■ **Data block**:
- - -
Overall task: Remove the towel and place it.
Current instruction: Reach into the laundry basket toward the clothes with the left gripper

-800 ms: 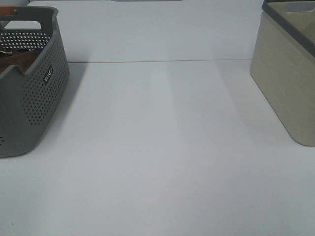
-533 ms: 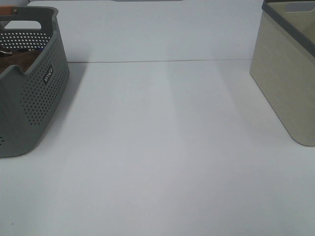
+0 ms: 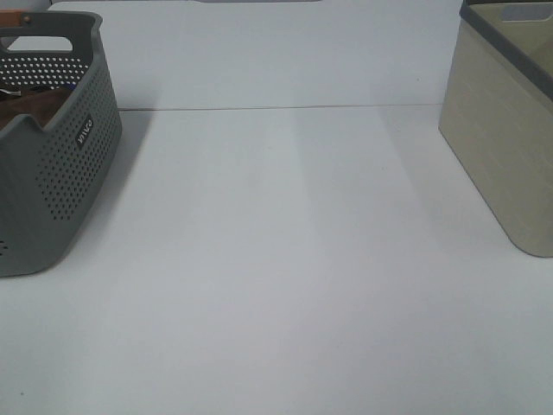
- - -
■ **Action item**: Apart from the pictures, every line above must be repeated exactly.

■ **Task output**:
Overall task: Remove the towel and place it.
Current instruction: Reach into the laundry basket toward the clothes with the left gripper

-800 ms: 
-533 ms: 
+0 ms: 

Output is complete for this exercise.